§ **Task details**:
Would you please set down the data again exactly as given, excluding the pictures?

[[ Recorded information open ]]

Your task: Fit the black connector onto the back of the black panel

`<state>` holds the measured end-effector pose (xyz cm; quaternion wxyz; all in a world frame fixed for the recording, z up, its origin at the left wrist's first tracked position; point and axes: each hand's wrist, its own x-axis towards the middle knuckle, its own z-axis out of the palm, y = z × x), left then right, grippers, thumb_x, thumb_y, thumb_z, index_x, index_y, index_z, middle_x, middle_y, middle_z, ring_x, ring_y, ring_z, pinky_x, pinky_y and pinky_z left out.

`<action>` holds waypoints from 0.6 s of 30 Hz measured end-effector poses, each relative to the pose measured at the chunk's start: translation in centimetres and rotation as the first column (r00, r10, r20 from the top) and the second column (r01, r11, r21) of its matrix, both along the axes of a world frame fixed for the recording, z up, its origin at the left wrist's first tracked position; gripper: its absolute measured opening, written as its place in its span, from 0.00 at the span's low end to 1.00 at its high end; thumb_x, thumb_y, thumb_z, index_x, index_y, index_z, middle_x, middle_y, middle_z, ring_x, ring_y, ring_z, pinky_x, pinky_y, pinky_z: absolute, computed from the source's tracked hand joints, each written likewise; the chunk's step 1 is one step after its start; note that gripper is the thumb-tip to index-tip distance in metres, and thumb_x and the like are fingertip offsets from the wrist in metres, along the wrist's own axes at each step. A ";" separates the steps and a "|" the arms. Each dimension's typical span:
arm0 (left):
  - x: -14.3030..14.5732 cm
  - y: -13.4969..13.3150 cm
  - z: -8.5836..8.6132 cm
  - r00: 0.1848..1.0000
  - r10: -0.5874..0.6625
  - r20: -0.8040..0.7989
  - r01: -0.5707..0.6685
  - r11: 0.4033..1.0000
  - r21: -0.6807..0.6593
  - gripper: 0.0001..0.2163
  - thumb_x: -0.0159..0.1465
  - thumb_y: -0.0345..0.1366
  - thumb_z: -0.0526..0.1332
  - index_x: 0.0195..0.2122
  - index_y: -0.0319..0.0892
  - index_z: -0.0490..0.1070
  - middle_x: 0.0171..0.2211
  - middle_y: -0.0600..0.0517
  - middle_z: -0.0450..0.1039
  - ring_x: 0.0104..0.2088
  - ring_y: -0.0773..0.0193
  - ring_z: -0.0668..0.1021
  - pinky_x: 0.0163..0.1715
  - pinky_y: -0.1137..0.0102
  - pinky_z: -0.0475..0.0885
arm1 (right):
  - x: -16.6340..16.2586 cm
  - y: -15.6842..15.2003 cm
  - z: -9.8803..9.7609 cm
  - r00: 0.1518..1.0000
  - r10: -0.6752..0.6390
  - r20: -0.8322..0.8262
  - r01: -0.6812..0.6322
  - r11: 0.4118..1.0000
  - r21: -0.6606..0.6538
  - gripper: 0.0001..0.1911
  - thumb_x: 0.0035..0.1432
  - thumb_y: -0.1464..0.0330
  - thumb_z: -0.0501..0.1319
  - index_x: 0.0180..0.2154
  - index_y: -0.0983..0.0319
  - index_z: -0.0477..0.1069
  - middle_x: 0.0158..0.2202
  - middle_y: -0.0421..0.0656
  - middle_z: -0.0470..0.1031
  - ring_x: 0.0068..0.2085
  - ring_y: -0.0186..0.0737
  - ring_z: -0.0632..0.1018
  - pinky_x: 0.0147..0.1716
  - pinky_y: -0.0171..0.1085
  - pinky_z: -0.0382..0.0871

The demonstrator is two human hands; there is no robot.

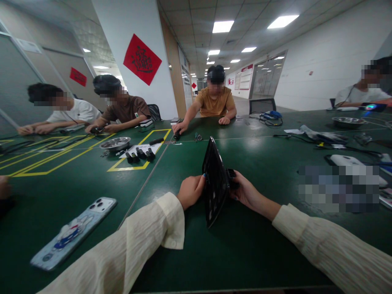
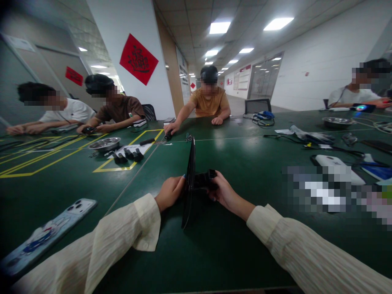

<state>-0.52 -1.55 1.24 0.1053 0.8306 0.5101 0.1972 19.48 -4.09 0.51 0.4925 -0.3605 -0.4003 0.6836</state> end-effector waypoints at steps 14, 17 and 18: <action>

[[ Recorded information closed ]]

§ **Final answer**:
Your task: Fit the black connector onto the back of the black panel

`<state>` holds the measured end-effector pose (xyz cm; quaternion wxyz; all in a world frame fixed for the recording, z up, its origin at the left wrist's first tracked position; point and axes: each hand's wrist, its own x-axis towards the middle knuckle, its own z-axis out of the palm, y = z × x), left then right, grippers, thumb_x, thumb_y, thumb_z, index_x, index_y, index_z, middle_x, middle_y, middle_z, ring_x, ring_y, ring_z, pinky_x, pinky_y and pinky_z left out.

`<action>` holds waypoints from 0.6 s of 30 Hz measured end-effector poses, each relative to the pose measured at the chunk's start: translation in centimetres and rotation as the first column (r00, r10, r20 from the top) and the second column (r01, r11, r21) of its matrix, both along the axes of a world frame fixed for the recording, z up, its origin at the left wrist's first tracked position; gripper: its absolute measured opening, written as its place in its span, from 0.00 at the span's low end to 1.00 at its high end; thumb_x, thumb_y, thumb_z, index_x, index_y, index_z, middle_x, middle_y, middle_z, ring_x, ring_y, ring_z, pinky_x, pinky_y, pinky_z: absolute, computed from the source's tracked hand joints, each written likewise; the chunk's step 1 is one step after its start; note that gripper is the thumb-tip to index-tip distance in metres, and thumb_x and the like are fingertip offsets from the wrist in metres, along the wrist's own axes at each step. A ";" separates the steps and a "|" the arms. Each dimension's typical span:
arm0 (left):
  - x: -14.3030..14.5732 cm
  - y: -13.4969..13.3150 cm
  - z: -8.5836..8.6132 cm
  - r00: 0.1848..1.0000
  - r10: -0.5874..0.6625
  - r20: -0.8040..0.7989
  - r01: -0.5707..0.6685
  - r11: 0.4033..1.0000
  - r21: -0.6807..0.6593
  - gripper: 0.0001..0.2163
  - thumb_x: -0.0159..0.1465
  - thumb_y: -0.0345..0.1366
  - thumb_z: -0.0526..0.1332
  - index_x: 0.0195..0.2122
  - index_y: -0.0319..0.0892
  - index_z: -0.0490..0.1070
  - middle_x: 0.0171..0.2211
  - middle_y: -0.0600..0.0517
  - middle_z: -0.0450..0.1039
  - ring_x: 0.0104..0.2088
  - ring_y: -0.0773..0.0193
  - ring_z: -0.0668..0.1021
  - pinky_x: 0.0163..0.1715
  - pinky_y: -0.1137..0.0102
  - pinky_z: -0.0475..0.0885
arm1 (right):
  - x: -16.6340..16.2586 cm
  - y: -15.6842..15.2003 cm
  - z: -9.8803..9.7609 cm
  - r00: 0.1518..1.0000
  - r10: -0.6752..0.6390
  - r20: -0.8322..0.8262
  - r01: -0.6812..0.6322
  - r11: 0.4118..1.0000
  - r21: -0.6606..0.6538
  - gripper: 0.0001..0.1911
  - thumb_x: 0.0035..0.1432
  - thumb_y: -0.1464..0.0330
  - thumb_z: -0.0501..0.1319
  - index_x: 0.0180..0.2154
  - index_y: -0.0983..0.0319
  - index_z: -0.0477..0.1069
  - middle_x: 0.0158..0.2202
  - middle_y: -0.0421..0.0656
  - middle_z: -0.0470..0.1031
  - ring_x: 0.0068..0.2085
  - ring_y: -0.0186..0.0737
  - ring_z: -0.0632..0.1018
  - pinky_x: 0.0147..0.1716
  - pinky_y: -0.0171..0.1085
  - pinky_z: -0.0382..0.0871

The demonstrator is two human hands; there is no robot.


<state>-0.52 -1.55 1.24 0.1053 0.8306 0.5101 0.1972 19.48 -4.09 0.51 0.4925 -0.3605 -0.4003 0.6836</state> end-effector waypoints at steps 14, 17 and 18: <action>

This completes the requested output.